REQUIRED ACTION:
Write out the listing below from the line containing "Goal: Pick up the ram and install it" to its last line, unaltered, ends included.
Top of DATA SEGMENT
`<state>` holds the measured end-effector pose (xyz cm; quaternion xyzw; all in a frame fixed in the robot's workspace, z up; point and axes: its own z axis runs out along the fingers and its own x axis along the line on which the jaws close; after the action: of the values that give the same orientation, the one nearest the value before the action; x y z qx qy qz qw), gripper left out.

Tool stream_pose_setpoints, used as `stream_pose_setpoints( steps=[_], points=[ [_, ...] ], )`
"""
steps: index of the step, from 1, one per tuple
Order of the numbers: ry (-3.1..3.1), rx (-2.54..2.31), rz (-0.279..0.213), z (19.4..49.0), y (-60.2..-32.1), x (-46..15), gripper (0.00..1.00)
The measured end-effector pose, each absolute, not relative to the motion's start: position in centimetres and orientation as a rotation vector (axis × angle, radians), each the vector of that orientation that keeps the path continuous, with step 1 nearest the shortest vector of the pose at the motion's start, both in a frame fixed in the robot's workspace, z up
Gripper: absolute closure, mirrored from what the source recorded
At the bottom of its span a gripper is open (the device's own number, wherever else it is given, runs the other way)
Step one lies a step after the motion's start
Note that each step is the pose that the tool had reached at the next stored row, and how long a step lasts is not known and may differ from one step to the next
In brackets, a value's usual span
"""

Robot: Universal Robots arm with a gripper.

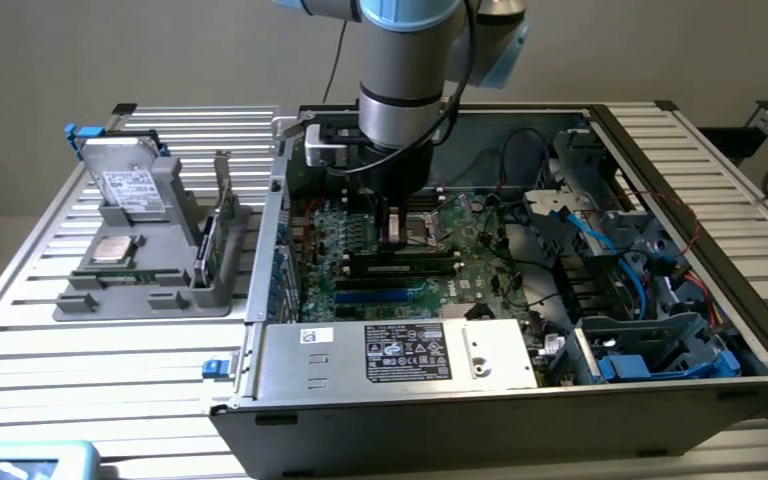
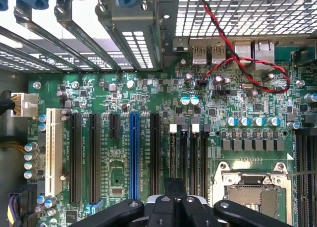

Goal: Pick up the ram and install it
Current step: 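Press down the ram until it locks into place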

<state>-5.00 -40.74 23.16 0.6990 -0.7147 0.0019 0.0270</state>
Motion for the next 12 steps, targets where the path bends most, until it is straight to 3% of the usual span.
stream_pose_setpoints(
  steps=[12],
  points=[
    [-2.206,2.158,0.013,22.82,-40.56,-5.04,0.89]
  ],
)
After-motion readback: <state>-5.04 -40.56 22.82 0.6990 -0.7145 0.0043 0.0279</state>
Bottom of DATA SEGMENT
COMPLETED EXERCISE:
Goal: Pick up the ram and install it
Current step: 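Press down the ram until it locks into place
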
<state>-5.00 -40.74 23.16 0.6990 -0.7147 0.0019 0.0270</state>
Motion for the next 12 steps, targets where the path bends most, until it is straight to 3% of the usual span.
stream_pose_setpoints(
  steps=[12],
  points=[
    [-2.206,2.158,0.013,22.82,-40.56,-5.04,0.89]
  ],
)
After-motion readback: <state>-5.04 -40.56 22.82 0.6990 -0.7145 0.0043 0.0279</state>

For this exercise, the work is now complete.